Make an exact copy of the listing, without images.

%%

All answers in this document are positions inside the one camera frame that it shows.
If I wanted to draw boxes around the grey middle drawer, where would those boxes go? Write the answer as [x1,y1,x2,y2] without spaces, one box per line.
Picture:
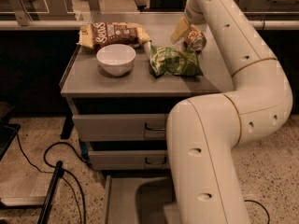
[88,150,169,170]

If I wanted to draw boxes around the grey top drawer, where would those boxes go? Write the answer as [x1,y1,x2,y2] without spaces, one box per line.
[73,114,167,142]

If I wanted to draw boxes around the grey bottom drawer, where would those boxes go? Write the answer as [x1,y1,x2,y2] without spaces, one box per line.
[102,175,180,224]

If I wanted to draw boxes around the white ceramic bowl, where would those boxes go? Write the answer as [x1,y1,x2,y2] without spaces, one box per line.
[96,44,136,77]

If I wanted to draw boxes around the dark object at left edge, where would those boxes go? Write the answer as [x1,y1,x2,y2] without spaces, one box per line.
[0,102,22,161]

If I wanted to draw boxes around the grey drawer cabinet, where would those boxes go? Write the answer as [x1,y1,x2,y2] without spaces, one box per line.
[59,12,235,224]

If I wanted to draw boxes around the black bar on floor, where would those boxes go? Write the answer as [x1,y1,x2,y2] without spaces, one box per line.
[37,161,63,224]

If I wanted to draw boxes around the black cable on right floor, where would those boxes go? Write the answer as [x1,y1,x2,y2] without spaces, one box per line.
[244,199,271,224]

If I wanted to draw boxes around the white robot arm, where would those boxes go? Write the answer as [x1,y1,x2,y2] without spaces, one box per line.
[166,0,292,224]

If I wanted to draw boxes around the grey drawer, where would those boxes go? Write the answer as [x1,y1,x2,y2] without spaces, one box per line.
[73,114,167,142]
[88,150,169,170]
[102,175,180,224]

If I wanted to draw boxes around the green chip bag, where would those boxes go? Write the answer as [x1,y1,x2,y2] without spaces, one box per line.
[150,46,202,77]

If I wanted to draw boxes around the brown yellow snack bag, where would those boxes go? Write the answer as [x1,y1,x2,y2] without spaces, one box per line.
[78,21,151,50]

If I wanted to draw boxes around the white horizontal rail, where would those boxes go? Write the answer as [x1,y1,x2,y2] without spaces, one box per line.
[0,21,299,31]

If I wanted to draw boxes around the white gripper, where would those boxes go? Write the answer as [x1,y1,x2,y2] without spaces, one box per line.
[170,0,206,44]

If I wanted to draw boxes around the orange soda can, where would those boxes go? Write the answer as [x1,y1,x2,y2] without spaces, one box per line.
[184,25,206,51]

%%

### ANSWER SECTION
All answers in this document are positions inside the one camera frame that it shows.
If I wanted to draw boxes around the grey middle drawer, where would those boxes go? Write the answer as [x1,y1,x2,y2] without spaces, one box per line.
Picture:
[88,150,169,170]

If I wanted to draw boxes around the grey top drawer, where would those boxes go? Write the answer as [x1,y1,x2,y2] without spaces, one box per line.
[73,114,167,142]

If I wanted to draw boxes around the grey bottom drawer, where would those boxes go? Write the answer as [x1,y1,x2,y2] without spaces, one box per line.
[102,175,180,224]

If I wanted to draw boxes around the white ceramic bowl, where would those boxes go? Write the answer as [x1,y1,x2,y2] without spaces, one box per line.
[96,44,136,77]

If I wanted to draw boxes around the dark object at left edge, where would those boxes go? Write the answer as [x1,y1,x2,y2] without spaces, one box per line.
[0,102,22,161]

If I wanted to draw boxes around the grey drawer cabinet, where would those boxes go? Write the answer as [x1,y1,x2,y2] without spaces, one box per line.
[59,12,235,224]

If I wanted to draw boxes around the black bar on floor, where would those boxes go? Write the answer as [x1,y1,x2,y2] without spaces, one box per line.
[37,161,63,224]

If I wanted to draw boxes around the black cable on right floor, where would those boxes go? Write the answer as [x1,y1,x2,y2] without spaces, one box per line.
[244,199,271,224]

If I wanted to draw boxes around the white robot arm, where would those boxes go? Write the answer as [x1,y1,x2,y2] without spaces, one box per line.
[166,0,292,224]

If I wanted to draw boxes around the grey drawer, where would those boxes go? Write the answer as [x1,y1,x2,y2] without spaces, one box per line.
[73,114,167,142]
[88,150,169,170]
[102,175,180,224]

If I wanted to draw boxes around the green chip bag, where would those boxes go? Write the answer as [x1,y1,x2,y2] without spaces, one box per line.
[150,46,202,77]

If I wanted to draw boxes around the brown yellow snack bag, where would those boxes go? Write the answer as [x1,y1,x2,y2] without spaces, one box per line.
[78,21,151,50]

If I wanted to draw boxes around the white horizontal rail, where would those boxes go? Write the answer as [x1,y1,x2,y2] without spaces, one box per line.
[0,21,299,31]

If I wanted to draw boxes around the white gripper, where would those boxes go? Write the answer as [x1,y1,x2,y2] without spaces, one box per line.
[170,0,206,44]

If I wanted to draw boxes around the orange soda can, where would those boxes go? Write the answer as [x1,y1,x2,y2] without spaces, one box per line.
[184,25,206,51]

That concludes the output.